▶ _Exercise objective_
Go line by line through the records below. Copy whichever lines contain the string "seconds".

Stored data
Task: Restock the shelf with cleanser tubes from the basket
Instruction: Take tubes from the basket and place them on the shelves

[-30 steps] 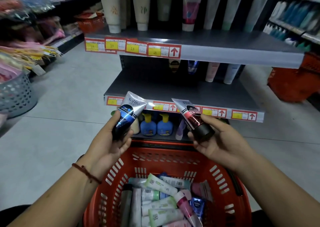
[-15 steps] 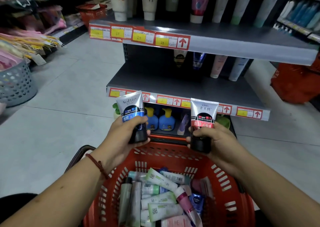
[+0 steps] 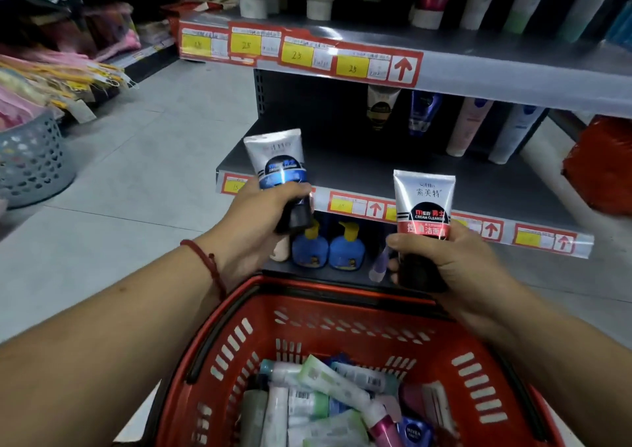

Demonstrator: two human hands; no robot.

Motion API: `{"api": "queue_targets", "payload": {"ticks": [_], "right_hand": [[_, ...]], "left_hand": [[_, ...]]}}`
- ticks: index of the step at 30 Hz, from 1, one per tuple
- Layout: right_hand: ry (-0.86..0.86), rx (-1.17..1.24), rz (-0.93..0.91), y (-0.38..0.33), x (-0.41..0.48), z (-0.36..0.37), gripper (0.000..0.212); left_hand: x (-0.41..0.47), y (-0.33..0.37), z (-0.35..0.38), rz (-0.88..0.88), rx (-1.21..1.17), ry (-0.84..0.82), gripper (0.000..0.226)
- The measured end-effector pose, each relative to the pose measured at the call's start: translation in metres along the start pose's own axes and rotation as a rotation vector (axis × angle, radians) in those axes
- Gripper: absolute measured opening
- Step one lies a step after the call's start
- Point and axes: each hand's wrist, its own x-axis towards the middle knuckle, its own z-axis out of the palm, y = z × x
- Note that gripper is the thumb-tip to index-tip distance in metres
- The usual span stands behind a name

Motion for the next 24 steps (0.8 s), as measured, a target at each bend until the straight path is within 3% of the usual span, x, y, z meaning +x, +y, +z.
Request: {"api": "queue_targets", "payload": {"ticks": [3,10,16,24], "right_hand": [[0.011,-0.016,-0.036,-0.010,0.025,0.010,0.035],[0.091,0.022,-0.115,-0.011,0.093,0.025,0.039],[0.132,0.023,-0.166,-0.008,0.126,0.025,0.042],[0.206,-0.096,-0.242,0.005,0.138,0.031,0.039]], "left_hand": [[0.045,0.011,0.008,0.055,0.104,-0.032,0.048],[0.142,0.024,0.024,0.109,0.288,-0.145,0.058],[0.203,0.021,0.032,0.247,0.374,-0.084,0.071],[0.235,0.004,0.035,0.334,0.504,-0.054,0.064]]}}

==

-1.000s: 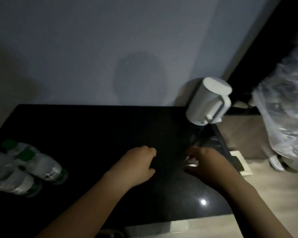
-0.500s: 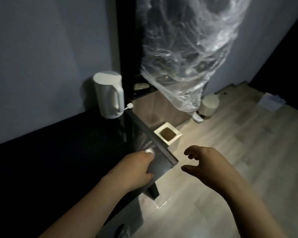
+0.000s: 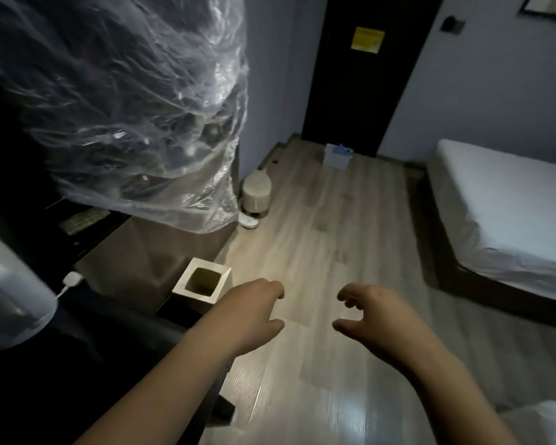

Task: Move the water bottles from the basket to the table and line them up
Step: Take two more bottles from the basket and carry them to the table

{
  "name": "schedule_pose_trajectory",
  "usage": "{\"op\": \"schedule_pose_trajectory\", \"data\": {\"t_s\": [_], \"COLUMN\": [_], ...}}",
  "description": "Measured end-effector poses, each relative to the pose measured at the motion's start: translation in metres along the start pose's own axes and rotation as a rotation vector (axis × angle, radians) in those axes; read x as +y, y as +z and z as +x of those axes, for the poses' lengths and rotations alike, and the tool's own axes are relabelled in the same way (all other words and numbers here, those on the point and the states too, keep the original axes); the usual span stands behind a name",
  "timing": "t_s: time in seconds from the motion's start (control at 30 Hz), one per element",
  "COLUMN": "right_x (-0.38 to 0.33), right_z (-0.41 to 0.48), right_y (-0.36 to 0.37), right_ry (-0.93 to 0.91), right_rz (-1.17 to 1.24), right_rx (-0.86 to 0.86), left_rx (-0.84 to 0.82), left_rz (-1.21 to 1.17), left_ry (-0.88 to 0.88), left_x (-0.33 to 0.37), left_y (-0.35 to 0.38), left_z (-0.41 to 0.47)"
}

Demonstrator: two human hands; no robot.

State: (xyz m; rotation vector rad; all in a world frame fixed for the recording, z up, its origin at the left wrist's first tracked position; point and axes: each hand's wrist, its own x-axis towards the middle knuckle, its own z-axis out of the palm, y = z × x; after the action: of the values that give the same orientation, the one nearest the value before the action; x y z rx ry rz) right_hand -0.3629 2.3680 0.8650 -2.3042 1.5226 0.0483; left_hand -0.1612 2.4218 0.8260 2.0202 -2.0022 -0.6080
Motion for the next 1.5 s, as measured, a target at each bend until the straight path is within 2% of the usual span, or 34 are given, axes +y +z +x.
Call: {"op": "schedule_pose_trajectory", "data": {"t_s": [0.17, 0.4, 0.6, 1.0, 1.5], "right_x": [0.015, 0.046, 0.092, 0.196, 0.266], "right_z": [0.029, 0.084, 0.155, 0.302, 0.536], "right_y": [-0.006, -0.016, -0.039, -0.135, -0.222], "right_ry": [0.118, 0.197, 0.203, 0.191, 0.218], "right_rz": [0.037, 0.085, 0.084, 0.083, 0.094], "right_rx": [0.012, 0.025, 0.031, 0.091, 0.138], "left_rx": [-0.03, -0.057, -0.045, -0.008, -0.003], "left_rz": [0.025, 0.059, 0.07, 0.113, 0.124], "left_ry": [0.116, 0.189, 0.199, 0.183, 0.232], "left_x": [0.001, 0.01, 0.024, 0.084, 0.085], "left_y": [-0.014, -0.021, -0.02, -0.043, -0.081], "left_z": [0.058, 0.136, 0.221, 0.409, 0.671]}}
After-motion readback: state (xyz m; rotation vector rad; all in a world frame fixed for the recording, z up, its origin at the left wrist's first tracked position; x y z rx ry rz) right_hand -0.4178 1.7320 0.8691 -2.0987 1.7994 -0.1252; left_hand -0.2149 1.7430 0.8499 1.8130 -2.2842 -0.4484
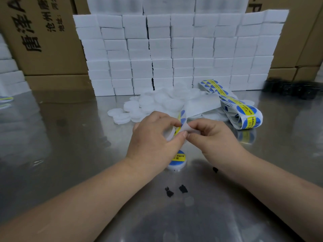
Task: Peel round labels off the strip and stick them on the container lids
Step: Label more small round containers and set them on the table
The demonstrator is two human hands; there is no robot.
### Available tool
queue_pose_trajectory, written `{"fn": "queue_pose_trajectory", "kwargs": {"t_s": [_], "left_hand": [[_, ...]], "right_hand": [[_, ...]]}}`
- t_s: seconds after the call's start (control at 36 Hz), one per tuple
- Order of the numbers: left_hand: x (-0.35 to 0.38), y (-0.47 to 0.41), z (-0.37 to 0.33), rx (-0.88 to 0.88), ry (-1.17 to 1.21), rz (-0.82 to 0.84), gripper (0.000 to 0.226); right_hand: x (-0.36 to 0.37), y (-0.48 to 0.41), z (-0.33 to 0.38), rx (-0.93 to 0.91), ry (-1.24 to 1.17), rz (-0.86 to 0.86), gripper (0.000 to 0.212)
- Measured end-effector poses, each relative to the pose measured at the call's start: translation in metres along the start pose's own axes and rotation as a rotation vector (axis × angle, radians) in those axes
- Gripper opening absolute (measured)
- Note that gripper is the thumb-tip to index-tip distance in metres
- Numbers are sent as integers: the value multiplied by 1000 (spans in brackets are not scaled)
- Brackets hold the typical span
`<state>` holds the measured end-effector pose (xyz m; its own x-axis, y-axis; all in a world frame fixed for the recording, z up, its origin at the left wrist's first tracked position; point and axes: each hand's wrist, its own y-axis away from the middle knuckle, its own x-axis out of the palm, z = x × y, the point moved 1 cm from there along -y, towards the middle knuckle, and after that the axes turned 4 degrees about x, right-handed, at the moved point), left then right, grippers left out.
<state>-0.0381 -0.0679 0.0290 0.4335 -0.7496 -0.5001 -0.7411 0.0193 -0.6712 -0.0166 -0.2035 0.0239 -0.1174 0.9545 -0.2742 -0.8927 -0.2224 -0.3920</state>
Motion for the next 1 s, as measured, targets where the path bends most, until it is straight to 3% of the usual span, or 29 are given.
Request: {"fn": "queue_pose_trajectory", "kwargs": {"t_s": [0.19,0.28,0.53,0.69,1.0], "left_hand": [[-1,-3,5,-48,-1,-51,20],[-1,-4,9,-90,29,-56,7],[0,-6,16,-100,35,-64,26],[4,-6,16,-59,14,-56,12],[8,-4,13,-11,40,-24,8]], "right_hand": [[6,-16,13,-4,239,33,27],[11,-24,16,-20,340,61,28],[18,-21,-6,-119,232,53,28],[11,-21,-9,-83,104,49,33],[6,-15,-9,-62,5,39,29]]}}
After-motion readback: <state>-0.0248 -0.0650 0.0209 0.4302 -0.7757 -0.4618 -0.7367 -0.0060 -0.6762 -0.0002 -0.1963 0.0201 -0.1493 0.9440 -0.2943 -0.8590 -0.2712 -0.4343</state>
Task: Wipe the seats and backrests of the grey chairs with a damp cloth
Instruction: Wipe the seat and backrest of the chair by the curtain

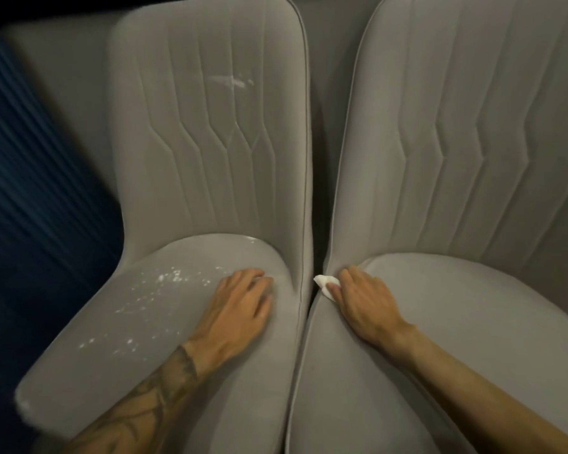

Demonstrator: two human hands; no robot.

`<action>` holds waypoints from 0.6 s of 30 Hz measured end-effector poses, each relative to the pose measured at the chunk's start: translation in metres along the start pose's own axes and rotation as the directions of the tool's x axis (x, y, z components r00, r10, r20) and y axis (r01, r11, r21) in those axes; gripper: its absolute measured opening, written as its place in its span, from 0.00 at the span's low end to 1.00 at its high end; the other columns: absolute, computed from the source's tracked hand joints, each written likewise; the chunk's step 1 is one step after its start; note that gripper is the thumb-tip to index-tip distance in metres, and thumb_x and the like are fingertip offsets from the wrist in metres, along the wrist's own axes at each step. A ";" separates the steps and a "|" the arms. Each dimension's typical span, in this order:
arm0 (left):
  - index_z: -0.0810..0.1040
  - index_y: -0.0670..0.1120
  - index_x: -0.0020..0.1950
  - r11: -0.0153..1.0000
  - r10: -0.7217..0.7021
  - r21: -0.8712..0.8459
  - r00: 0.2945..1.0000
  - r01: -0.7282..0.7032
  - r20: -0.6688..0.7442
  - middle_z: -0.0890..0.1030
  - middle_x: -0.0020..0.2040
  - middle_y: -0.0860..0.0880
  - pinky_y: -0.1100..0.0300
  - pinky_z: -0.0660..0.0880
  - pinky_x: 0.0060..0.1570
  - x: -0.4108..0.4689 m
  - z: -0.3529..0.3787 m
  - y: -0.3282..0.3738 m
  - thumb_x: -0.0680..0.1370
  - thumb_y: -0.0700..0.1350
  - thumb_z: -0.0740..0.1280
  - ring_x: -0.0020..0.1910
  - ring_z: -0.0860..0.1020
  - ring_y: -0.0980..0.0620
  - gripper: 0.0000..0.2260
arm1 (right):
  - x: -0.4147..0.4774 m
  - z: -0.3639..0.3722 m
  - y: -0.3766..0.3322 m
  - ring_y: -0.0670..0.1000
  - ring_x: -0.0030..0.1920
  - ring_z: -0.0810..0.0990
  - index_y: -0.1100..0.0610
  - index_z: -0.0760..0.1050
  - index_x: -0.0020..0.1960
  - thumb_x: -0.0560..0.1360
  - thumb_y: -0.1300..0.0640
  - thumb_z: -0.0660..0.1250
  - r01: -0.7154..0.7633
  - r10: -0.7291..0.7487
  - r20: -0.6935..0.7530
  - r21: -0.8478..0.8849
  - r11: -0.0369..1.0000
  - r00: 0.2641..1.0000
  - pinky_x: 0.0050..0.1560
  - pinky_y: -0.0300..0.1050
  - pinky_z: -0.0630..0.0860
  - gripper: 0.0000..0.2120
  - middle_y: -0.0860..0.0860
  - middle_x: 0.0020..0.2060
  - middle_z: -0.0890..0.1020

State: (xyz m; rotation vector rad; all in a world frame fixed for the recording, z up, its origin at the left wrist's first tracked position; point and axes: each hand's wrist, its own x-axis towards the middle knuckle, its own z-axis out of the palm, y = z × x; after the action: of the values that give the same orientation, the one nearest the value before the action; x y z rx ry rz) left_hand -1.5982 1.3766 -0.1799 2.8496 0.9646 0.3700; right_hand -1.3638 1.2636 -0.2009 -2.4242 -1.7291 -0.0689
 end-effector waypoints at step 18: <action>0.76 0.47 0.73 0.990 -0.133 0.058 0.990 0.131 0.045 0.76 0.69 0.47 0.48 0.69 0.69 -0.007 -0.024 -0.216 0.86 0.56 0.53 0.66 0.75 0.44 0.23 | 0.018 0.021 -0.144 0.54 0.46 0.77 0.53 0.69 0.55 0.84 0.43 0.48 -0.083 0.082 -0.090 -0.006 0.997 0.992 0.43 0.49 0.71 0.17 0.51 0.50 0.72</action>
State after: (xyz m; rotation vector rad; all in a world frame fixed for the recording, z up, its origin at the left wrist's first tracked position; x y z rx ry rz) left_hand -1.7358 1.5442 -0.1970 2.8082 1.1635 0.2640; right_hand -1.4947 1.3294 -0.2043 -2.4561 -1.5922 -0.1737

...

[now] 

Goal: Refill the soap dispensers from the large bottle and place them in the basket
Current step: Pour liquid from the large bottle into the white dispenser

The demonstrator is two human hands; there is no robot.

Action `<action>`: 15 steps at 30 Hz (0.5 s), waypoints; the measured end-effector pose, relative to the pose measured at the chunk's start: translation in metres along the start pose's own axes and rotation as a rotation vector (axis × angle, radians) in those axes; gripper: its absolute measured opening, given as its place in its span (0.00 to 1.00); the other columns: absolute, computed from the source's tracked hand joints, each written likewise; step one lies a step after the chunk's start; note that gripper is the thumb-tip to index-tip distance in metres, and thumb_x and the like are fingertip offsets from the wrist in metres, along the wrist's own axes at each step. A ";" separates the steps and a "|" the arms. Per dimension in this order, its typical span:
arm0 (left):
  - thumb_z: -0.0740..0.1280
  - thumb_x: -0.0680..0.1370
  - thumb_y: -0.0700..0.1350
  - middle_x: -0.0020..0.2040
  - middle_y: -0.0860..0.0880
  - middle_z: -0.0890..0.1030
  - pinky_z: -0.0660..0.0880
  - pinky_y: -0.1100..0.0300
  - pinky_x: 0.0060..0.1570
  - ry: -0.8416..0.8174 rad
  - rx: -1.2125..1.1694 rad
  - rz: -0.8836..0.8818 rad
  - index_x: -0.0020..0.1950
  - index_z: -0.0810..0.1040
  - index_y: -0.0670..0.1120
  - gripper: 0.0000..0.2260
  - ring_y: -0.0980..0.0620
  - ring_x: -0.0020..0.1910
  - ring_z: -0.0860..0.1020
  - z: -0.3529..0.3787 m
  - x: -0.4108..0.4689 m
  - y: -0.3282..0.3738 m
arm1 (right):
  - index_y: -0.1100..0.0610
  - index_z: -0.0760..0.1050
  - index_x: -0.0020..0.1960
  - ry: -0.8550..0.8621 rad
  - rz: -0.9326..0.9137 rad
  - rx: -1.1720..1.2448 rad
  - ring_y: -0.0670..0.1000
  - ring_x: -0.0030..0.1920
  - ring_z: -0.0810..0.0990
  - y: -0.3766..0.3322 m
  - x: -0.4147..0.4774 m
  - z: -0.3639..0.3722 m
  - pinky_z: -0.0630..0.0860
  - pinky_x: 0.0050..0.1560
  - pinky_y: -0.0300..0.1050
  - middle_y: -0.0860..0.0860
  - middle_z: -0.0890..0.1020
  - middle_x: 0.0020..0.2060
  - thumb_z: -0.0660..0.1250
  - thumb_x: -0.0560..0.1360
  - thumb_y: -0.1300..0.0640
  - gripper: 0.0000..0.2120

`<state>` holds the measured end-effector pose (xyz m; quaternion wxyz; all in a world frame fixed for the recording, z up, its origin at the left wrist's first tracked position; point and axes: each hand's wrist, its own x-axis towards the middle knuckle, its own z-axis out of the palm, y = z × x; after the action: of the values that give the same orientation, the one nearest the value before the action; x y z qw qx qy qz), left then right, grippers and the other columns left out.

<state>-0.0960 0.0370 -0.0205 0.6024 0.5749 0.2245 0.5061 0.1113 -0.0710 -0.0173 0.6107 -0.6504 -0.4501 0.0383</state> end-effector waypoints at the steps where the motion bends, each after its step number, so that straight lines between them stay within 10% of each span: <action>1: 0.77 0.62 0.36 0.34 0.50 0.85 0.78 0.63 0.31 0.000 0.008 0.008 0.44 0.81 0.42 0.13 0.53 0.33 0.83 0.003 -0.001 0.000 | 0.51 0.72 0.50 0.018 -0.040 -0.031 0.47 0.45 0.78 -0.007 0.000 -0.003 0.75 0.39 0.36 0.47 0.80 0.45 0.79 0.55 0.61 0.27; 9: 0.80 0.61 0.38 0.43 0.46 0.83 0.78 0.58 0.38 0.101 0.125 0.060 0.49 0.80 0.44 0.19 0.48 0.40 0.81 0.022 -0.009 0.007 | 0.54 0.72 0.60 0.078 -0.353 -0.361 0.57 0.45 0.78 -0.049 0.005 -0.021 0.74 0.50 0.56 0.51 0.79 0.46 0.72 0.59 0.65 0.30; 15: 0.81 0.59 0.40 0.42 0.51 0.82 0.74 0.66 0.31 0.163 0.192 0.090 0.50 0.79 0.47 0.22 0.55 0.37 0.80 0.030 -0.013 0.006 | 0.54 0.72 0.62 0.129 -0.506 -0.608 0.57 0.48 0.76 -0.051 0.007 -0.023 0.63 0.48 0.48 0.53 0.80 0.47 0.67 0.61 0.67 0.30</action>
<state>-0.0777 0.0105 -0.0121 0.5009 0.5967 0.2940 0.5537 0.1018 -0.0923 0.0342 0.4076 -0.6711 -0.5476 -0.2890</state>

▶ _Response area_
  "timing": "t_s: time in seconds from the motion's start (control at 30 Hz), one per element",
- t_s: seconds after the call's start (control at 36 Hz), one per tuple

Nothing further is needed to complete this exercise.